STAND

Die Versicherungswirtschaft warnt: In Baden-Württemberg sind 15 Prozent der Wohngebäude bei Starkregen besonders bedroht. Der Gesamtverband der Deutschen Versicherungswirtschaft (GDV) hat am Montag eine Klassifizierung vorgestellt, wonach in Baden-Württemberg mehr als jedes sechste Wohnhaus bei Starkregen gefährdet ist - und damit in die höchste Gefährdungsklasse fällt. Im Vergleich mit den anderen Bundesländern liegt Baden-Württemberg damit auf Rang vier nach Thüringen, Sachsen und Rheinland-Pfalz.
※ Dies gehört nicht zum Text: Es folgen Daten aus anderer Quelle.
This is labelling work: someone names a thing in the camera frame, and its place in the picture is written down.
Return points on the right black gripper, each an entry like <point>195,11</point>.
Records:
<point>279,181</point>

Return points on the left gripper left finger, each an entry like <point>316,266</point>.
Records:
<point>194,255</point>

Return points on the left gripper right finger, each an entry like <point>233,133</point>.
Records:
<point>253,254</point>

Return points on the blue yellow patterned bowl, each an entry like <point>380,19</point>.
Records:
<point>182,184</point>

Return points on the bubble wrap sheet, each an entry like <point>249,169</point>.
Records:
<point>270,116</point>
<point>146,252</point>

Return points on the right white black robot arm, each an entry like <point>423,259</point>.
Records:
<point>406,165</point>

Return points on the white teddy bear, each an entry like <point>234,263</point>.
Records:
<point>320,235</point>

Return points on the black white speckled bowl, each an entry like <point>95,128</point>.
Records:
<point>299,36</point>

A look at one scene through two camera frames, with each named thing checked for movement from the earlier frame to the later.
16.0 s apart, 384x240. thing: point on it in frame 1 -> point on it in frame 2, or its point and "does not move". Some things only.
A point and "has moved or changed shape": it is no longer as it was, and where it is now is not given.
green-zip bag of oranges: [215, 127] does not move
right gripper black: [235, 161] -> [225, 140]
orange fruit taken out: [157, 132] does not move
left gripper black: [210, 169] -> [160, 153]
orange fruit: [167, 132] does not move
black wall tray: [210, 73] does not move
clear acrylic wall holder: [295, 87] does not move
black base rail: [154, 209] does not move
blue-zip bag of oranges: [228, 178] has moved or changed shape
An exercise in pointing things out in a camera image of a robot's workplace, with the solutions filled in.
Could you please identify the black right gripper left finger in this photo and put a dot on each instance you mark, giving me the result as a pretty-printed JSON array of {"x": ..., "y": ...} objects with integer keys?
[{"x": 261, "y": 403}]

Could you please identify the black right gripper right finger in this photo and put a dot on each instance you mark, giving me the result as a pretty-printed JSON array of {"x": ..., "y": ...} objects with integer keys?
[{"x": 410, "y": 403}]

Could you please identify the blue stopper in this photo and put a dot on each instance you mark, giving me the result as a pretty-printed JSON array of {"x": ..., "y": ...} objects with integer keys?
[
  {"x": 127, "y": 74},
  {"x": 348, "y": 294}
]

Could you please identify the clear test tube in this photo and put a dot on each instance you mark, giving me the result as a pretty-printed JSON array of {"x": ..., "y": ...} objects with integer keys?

Innerhalb Baden-Württembergs gibt es dabei starke Unterschiede: So hat der Main-Tauber-Kreis mit 29 Prozent den höchsten Anteil gefährdeter Wohngebäude, die Stadt Mannheim mit drei Prozent den niedrigsten. "Neben der Intensität des Regens hat die Lage eines Gebäudes einen entscheidenden Einfluss auf das Ausmaß von Starkregenschäden", so GDV-Hauptgeschäftsführer Jörg Asmussen. Das geringste Risiko haben demnach Häuser auf Hügeln oder im oberen Bereich von Hängen. Besonders hoch ist das Risiko dagegen bei Gebäuden in Tälern oder in der Nähe von Bächen.